You'll either love The Kreutzer Sonata's stark, explicit and often uncomfortable honesty - or hate its long, talky, body-party, classical music-scored pretentiousness (kind of the direction this review is going in!). I guess it depends on what mood you are in when you watch it. That could - could - be the sign of a really great movie. I could also say that at least the film is never boring. But sometimes it is. The 'not boring' bits make this a movie that deserves some acclaim - and in its confrontational approach, should hold your interest. Even the boring bits have a purpose; to reflect the boredom of being alone and wondering what someone else is doing with someone you love; somewhere else. Do not watch this movie if you are the jealous type - it could prove fatal.  

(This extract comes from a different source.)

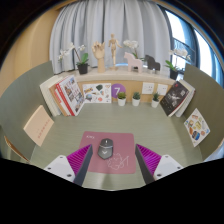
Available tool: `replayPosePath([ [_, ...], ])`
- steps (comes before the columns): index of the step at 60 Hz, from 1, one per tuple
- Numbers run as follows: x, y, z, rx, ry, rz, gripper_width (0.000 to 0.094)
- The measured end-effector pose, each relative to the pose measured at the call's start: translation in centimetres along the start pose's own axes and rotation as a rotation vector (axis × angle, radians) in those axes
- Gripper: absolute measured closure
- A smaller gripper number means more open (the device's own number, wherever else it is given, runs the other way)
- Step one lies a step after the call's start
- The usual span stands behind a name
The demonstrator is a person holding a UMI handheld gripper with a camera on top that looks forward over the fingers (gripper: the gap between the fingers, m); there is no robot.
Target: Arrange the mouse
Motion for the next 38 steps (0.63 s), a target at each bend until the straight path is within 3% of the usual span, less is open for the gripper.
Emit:
replayPosePath([
  [20,-12.3,-0.7,-0.5,-0.009,-0.118,0.035,0.0080],
  [38,-17.4,-2.7,-1.1,-0.011,-0.185,0.027,0.0078],
])
Point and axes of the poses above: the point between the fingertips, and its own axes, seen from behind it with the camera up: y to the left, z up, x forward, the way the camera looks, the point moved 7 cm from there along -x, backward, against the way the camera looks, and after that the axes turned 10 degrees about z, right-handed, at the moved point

Röhm is brilliant as Abigail: frustrated, relaxed, gorgeous, sexy, tempting, angry, mundane, inspiring, bored - much like any real person in real life on any one day, depending on how they feel when they wake up, or when they get ready for bed. Or even just how many cups of coffee or glasses of wine they've had. Actually I was going to include 'plain' in that list of words to describe Abigail. But I had to delete it. She's a lot of things, but not plain (only her life, at times) even when she wants to be - which Edgar himself alludes to in the film and worries him the most (calm down dear - she's only going to travel the world alone to get a 'sense of perspective'). Abigail has that air of attraction pulsing through her, around her, all the time. Maybe without knowing it. Or maybe fully aware of it. Even Edgar doesn't quite know - but that air of mystery is the most dangerous appeal of Abigail of all.


 
Huston as the suspicious and slightly annoying Edgar carries off the 'lucky old me living here with a girl like that, but for how much longer?' look with lightly-wrinkled relish, and looks like he's been here before - in this dark, deep, green-eyed pit of jealousy; maybe once stabbed (metaphorically - don't panic!) in the back by a girl needing more than the odd bonk on the sofa while she is trying to talk to her agent on the phone; such are the pleasures that Edgar inflicts on Abigail in the film (in an especially erotic moment that ends in panic of pregnancy, not a post-coital cigarette). If he hasn't been to that place before, then Danny Huston's an even better actor than I thought. And I already think he's really good!


Severer spoiler paragraph follows . . avoid as necessary!

Thankfully, after an hour and a half of sex and babies and jealousy and concertos, not to mention uncomfortable - to men, mostly, I'm guessing - checking of your partner's mobile phone to check all 'is well' (enough already Edgar!), it all ends in Candyman-esque spurts of blood. Hooray! But I won't tell you whose.

Carry on reading . .      
                                                                            
Candyman (1992) was one of the most elegiac, poetic visions of urban horror ever seen in the movies. The film probably outclassed the novella it was based on. And that's from a committed Clive Barker fan. But The Kreutzner Sonata thinks it's cleverer than it probably is. Jealousy is a fact of the human condition. Without it we die with nothing to fight for. But too much analysing kind of spoils the beauty of the human condition. This is a film you probably should see, as it may mean something to you, it may cause you to think 'oh yeah - I know that feeling' and cause a sense of inner dread and hysteria within you - and it does that very well. But to be honest, I get that same feeling every time I watch an episode of Fawlty Towers too.